**PROBLEM**
Where the data below has the string "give", return the whole line.

**EXERCISE DATA**
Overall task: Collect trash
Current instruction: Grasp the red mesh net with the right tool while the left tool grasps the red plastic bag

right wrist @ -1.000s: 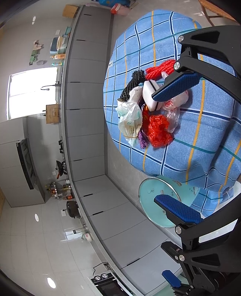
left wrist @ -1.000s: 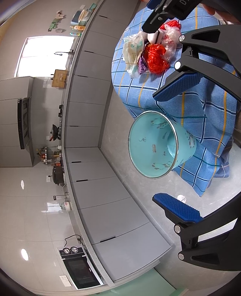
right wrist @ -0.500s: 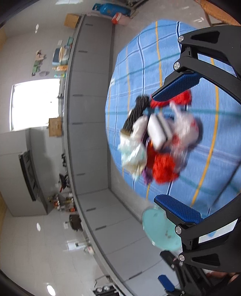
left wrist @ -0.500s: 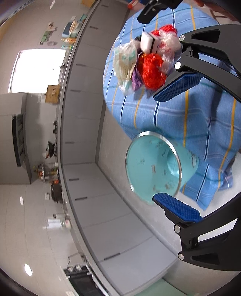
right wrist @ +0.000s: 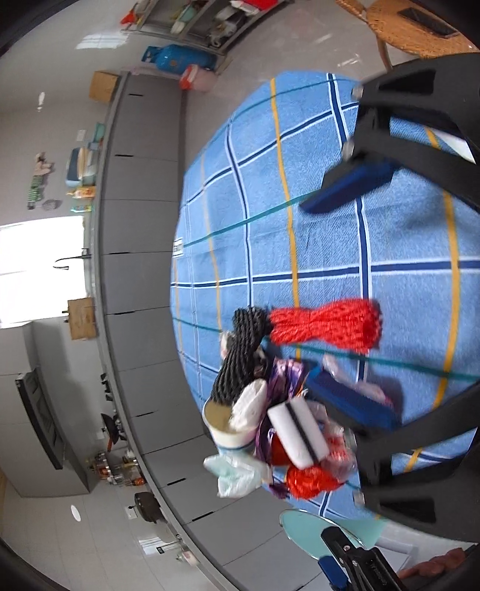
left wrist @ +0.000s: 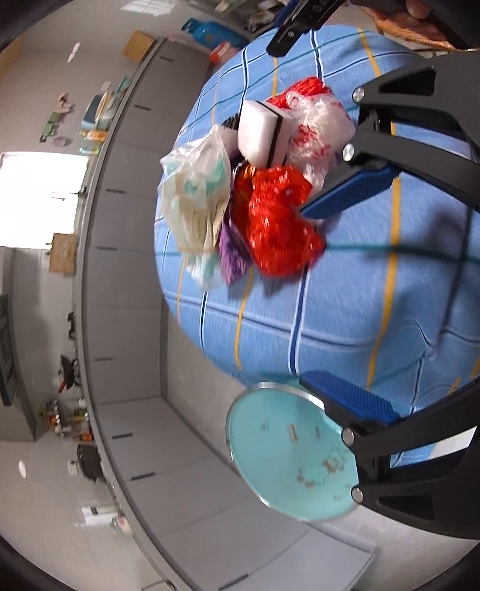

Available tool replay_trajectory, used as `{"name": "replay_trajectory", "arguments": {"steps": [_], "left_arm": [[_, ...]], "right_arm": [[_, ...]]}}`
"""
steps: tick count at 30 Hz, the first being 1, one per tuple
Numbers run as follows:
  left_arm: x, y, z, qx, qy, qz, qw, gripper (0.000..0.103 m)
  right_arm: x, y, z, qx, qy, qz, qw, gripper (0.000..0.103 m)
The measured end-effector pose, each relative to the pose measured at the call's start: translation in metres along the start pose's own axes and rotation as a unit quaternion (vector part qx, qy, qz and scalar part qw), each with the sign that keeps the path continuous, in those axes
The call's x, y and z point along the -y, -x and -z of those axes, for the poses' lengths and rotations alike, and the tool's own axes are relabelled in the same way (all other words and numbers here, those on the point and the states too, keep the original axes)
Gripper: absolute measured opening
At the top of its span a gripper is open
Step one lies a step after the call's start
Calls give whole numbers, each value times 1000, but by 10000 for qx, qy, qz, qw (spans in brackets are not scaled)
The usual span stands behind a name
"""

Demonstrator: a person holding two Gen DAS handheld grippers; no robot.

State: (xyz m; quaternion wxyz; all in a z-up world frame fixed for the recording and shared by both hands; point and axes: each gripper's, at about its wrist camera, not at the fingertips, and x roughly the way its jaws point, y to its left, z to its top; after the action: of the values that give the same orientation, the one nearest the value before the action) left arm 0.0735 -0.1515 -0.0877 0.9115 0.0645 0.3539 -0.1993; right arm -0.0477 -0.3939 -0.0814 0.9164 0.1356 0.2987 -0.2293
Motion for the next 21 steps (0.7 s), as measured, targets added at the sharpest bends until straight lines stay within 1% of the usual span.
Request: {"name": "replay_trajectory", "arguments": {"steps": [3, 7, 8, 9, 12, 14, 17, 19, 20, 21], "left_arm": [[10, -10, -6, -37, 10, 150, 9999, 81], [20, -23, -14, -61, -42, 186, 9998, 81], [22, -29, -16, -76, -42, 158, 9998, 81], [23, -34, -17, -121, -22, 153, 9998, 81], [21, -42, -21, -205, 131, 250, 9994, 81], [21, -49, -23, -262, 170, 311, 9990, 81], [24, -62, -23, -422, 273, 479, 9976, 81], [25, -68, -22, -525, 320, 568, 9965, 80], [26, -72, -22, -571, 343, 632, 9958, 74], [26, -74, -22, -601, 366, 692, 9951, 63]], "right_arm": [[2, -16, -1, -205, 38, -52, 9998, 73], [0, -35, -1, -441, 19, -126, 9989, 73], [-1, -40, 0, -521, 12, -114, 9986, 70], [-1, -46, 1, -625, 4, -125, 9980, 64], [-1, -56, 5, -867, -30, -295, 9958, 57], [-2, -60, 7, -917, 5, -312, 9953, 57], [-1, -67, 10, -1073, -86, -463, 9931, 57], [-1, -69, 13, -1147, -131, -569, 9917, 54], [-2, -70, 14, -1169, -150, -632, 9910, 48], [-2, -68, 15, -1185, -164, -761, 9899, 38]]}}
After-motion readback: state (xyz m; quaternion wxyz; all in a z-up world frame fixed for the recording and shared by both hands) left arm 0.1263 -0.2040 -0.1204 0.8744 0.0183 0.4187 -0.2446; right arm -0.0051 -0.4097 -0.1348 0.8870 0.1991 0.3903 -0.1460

**TASK SOLUTION**
Calls give whole numbers, each value times 1000, but by 10000 for qx, qy, qz, qw (spans in brackets are not scaled)
State: (xyz m; quaternion wxyz; all in a z-up world frame fixed for the recording and shared by both hands; point and axes: each gripper's, at about its wrist camera, not at the fingertips, and x roughly the way its jaws point, y to its left, z to its top; after the action: of the values that give the same orientation, the one nearest the value before the action) left arm 0.0735 -0.1515 -0.0877 0.9115 0.0645 0.3539 -0.1993; right arm -0.0477 -0.3939 -0.0814 0.9164 0.1356 0.2987 -0.2293

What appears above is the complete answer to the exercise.